In the patient above, hypokalemia was the cause for prolonged QT interval with episodes of TdP. IC and PT are antibacterial agents which are structurally similar to penicillin and both have β-lactam ring. They are eliminated primarily through kidneys. Hypokalemia and metabolic alkalosis are one of the rare adverse effects of these drugs. The two drugs behave as nonabsorbable anions in the renal tubules leading to electronegativity across the tubule. This results in increased delivery of sodium to distal nephron which in turn stimulates aldosterone causing absorption of sodium and secretion of potassium and hydrogen [1618]. In the above patient, serum sodium and carbon dioxide levels increased to 151 mEq/L and 33 mEq/L, respectively, and potassium levels dropped to 2.9 mEq/L. Hypokalemia was relatively resistant to potassium replacements. Once the patient was switched from PT to IC based on culture and sensitivity, hypokalemia responded to potassium replacement and hypernatremia resolved.

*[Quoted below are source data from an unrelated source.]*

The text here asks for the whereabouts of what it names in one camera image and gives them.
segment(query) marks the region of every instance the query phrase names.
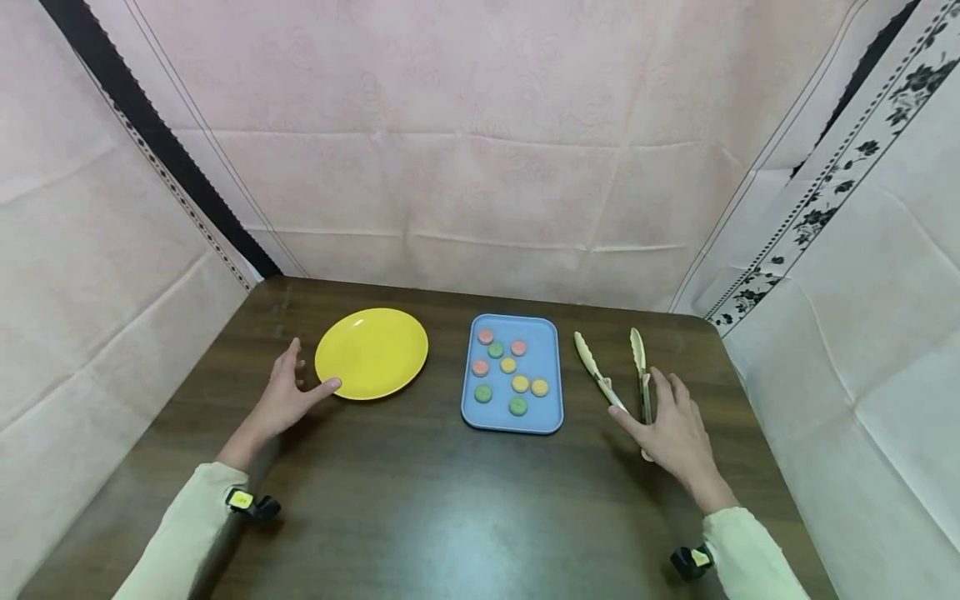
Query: left hand
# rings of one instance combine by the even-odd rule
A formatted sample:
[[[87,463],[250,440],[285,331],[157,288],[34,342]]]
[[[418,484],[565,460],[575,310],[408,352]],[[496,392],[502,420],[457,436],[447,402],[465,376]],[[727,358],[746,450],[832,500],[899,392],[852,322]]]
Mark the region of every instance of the left hand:
[[[294,338],[290,347],[274,361],[267,389],[217,455],[218,463],[248,470],[253,457],[266,442],[289,429],[317,402],[340,388],[340,379],[332,377],[316,388],[302,392],[303,381],[297,379],[297,369],[303,368],[305,363],[298,359],[298,354],[300,338]]]
[[[279,435],[302,419],[317,402],[331,396],[340,387],[340,379],[333,377],[307,392],[302,392],[301,379],[296,370],[304,361],[298,359],[300,338],[294,338],[290,347],[274,361],[267,389],[247,417],[253,432],[264,439]]]

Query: light green sleeve
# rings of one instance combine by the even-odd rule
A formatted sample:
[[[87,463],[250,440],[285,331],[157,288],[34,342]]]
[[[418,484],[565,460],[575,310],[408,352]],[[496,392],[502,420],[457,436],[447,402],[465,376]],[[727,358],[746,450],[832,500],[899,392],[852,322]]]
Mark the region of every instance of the light green sleeve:
[[[704,537],[730,600],[809,600],[780,547],[747,509],[707,516]]]
[[[114,600],[180,600],[190,594],[197,573],[227,523],[227,494],[249,477],[235,468],[200,465],[163,515],[143,556]]]

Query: black stripe
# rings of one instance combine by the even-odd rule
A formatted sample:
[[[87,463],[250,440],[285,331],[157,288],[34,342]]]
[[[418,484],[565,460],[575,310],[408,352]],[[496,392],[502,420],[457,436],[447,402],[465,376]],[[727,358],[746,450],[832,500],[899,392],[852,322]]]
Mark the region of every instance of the black stripe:
[[[140,84],[113,46],[100,21],[81,0],[39,0],[100,85],[123,111],[166,170],[234,248],[263,276],[281,275],[157,114]]]

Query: brown tabletop
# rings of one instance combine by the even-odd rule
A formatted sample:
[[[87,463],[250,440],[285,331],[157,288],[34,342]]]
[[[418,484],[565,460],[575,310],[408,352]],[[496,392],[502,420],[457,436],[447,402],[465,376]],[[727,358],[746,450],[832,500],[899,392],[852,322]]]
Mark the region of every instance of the brown tabletop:
[[[264,282],[244,302],[22,597],[109,598],[194,467],[213,459],[256,403],[289,340],[300,336],[309,364],[332,324],[373,306],[399,308],[423,323],[426,366],[386,400],[325,401],[267,452],[253,476],[283,511],[265,525],[231,523],[200,595],[723,598],[715,573],[696,584],[672,577],[668,557],[702,541],[701,516],[608,417],[573,347],[579,330],[634,411],[634,326],[650,364],[686,382],[721,471],[811,597],[835,597],[709,324],[292,278]],[[557,326],[565,420],[556,434],[480,431],[463,422],[470,322],[484,312],[544,317]]]

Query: right hand
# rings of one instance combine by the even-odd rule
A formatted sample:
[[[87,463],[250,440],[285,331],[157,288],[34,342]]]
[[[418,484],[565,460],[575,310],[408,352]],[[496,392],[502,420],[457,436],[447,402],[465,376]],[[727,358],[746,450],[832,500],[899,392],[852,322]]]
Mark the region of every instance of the right hand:
[[[611,417],[650,458],[684,485],[705,513],[737,506],[730,486],[713,461],[710,437],[690,391],[673,373],[669,380],[656,368],[651,368],[650,373],[657,386],[657,420],[645,425],[616,406],[609,409]]]

It is unclear if PT has higher tendency to cause hypokalemia than IC. There have been few case reports of PT causing hypokalemia [1820]. Though there have been reports of the same with structurally similar meropenem [17], there have been no such reports with IC besides causing alkalosis [17, 21]. In our patient, mild hypokalemia and alkalosis developed first with IC. On switching to PT, hypokalemia worsened and remained resistant to replenishment along with development of hypernatremia. The battle with hypokalemia resolved once PT was switched back to IC. Patient remained alkalotic at the time of discharge to long term care facility (LTC) on IC.

Though the patient had no prior history of syncopal episodes, family history of sudden cardiac death, or LQTS, there is a possibility that the patient may have had undiagnosed LQTS and hypokalemia may have unmasked this, as the QT interval was still mildly prolonged at the time of discharge even after the correction of hypokalemia. Our facility did not have the capability for genetic testing and patient was given a referral for outpatient testing. However, patient was lost to follow-up after she was discharged from LTC.

4. Conclusion

Though electrolyte abnormalities causing prolonged QT interval and potentially fatal TdP are well established, physicians while treating patients with antibiotics such as IC and PT should be aware that they can cause difficult-to-treat hypokalemia with cardiac effects. The lacking of the full characterization of these drugs at the cellular model could have an enormous potential for in vitro studies.

Conflicts of Interest

The authors declare that there are no conflicts of interest regarding the publication of this paper.